> **Work instruction**
Every line from the start of the listing below through the line that contains "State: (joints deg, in" is to be reproduced word for word.

> **Supplied information**
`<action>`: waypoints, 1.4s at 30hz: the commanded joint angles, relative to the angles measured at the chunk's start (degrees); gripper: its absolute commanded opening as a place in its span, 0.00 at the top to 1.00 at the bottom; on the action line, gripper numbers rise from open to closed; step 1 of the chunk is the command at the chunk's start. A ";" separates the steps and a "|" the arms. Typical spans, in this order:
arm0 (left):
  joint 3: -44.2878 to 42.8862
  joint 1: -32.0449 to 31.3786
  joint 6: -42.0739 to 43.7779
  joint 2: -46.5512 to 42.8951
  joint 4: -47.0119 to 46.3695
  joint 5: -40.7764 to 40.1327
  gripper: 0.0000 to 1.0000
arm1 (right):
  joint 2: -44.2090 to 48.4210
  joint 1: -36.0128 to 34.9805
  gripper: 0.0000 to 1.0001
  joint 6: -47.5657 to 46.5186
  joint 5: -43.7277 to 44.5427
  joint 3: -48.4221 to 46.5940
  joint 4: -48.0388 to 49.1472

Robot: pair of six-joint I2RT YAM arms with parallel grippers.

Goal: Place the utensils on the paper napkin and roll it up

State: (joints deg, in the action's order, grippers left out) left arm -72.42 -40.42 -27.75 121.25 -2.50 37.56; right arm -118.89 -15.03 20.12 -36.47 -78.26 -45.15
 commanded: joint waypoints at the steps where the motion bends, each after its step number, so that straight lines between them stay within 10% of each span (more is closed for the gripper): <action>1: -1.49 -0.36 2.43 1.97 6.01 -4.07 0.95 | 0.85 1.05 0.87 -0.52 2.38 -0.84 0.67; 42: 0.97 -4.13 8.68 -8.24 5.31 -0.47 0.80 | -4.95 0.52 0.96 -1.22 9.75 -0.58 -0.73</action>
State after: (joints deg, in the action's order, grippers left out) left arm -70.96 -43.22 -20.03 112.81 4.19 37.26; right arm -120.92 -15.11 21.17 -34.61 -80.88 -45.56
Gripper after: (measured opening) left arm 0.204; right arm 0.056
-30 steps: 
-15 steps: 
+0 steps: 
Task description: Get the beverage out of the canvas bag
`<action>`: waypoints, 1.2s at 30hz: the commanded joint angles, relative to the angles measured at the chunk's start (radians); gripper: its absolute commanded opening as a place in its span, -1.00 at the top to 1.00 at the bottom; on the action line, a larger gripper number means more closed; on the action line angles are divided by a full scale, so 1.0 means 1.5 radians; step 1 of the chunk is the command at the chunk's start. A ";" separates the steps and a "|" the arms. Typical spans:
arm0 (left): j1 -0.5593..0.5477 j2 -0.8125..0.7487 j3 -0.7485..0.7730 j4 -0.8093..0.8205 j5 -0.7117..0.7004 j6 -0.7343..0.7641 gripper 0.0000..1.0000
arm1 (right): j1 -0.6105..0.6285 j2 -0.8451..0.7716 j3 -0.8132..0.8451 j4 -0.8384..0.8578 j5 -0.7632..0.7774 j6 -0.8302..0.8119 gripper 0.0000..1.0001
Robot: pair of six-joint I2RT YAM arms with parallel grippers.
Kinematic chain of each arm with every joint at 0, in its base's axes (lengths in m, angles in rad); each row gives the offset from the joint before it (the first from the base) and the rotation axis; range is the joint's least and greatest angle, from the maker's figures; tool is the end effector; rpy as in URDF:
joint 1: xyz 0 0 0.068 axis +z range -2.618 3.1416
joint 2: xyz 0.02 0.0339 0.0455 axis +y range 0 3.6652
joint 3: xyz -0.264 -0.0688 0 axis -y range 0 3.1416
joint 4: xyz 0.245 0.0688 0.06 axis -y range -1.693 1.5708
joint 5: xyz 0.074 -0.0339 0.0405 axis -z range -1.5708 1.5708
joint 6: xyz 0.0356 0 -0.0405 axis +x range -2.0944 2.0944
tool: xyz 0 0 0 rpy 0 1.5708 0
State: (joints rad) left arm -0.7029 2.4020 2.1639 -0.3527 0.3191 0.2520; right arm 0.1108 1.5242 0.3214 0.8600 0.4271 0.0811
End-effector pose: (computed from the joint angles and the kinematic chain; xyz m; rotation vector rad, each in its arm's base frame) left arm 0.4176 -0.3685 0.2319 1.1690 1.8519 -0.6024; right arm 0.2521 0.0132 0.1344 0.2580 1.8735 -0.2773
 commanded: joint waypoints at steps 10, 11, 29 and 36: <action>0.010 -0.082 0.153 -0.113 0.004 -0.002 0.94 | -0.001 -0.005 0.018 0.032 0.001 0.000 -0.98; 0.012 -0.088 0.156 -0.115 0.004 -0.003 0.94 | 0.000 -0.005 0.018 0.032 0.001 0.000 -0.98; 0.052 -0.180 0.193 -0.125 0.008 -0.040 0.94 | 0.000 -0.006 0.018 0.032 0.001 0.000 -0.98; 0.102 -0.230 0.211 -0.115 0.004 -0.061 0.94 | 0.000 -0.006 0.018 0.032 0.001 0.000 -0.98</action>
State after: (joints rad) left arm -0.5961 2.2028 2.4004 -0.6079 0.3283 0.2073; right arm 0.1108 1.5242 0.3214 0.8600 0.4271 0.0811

> **Result below**
`<action>`: waypoints, 1.4s at 30hz: the commanded joint angles, relative to the angles measured at the chunk's start (degrees); gripper: its absolute commanded opening as a place in its span, 0.00 at the top to 1.00 at the bottom; on the action line, gripper numbers rise from open to closed; step 1 of the chunk is the command at the chunk's start. A ";" separates the steps and a "|" the arms. Typical spans, in this order:
arm0 (left):
  joint 3: -44.2878 to 42.8862
  joint 1: -32.0449 to 31.3786
  joint 6: -42.0739 to 43.7779
  joint 2: -46.5512 to 42.8951
  joint 4: -47.0119 to 46.3695
  joint 5: -40.7764 to 40.1327
  gripper: 0.0000 to 1.0000
arm1 (right):
  joint 2: -44.2090 to 48.4210
  joint 1: -36.0128 to 34.9805
  gripper: 0.0000 to 1.0001
  joint 6: -47.5657 to 46.5186
  joint 5: -43.7277 to 44.5427
  joint 3: -48.4221 to 46.5940
  joint 4: -48.0388 to 49.1472

Robot: pair of six-joint I2RT YAM arms with parallel grippers.

Goal: Place the utensils on the paper napkin and roll it up

State: (joints deg, in the action's order, grippers left out) left arm -72.42 -40.42 -27.75 121.25 -2.50 37.56; right arm -118.89 -15.03 20.12 -36.47 -78.26 -45.15

The work on this exercise is now complete.